About this exercise:
Match on the string "hand" in the entries below and return every matching line.

BEGIN

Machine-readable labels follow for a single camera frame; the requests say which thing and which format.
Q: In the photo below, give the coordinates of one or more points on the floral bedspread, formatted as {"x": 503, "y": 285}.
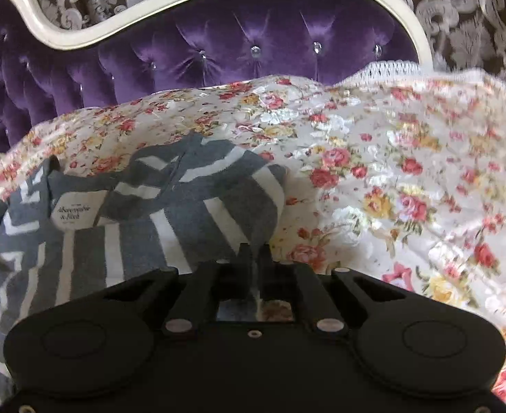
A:
{"x": 390, "y": 172}

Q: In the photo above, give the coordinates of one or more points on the grey white striped knit garment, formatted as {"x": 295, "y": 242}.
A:
{"x": 158, "y": 232}

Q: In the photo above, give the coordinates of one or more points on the white lace cloth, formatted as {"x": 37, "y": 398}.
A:
{"x": 392, "y": 68}

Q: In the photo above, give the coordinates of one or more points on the purple tufted headboard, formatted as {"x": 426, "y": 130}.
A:
{"x": 218, "y": 51}

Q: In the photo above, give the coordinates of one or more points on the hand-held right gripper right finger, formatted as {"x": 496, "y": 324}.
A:
{"x": 265, "y": 276}

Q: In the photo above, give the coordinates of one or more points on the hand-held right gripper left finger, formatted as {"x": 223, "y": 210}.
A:
{"x": 245, "y": 276}

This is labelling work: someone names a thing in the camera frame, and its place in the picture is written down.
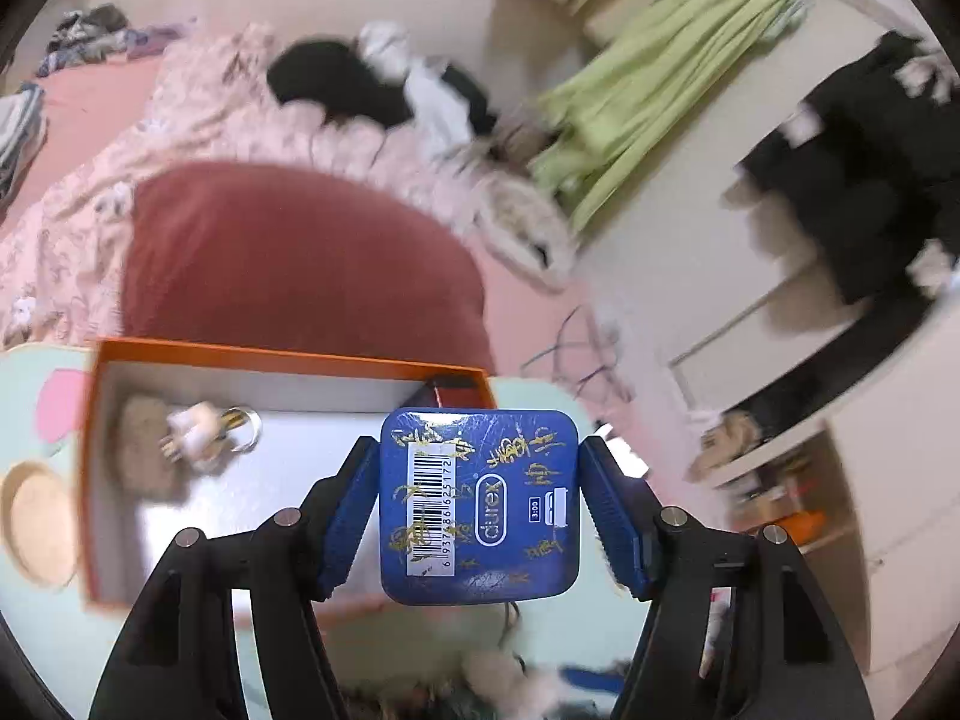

END

Output of the task:
Q: In the photo above, give the coordinates of one or more points on the hand-held right gripper right finger, formatted as {"x": 496, "y": 324}.
Q: In the photo above, give the coordinates of one or more points on the hand-held right gripper left finger, formatted as {"x": 223, "y": 210}.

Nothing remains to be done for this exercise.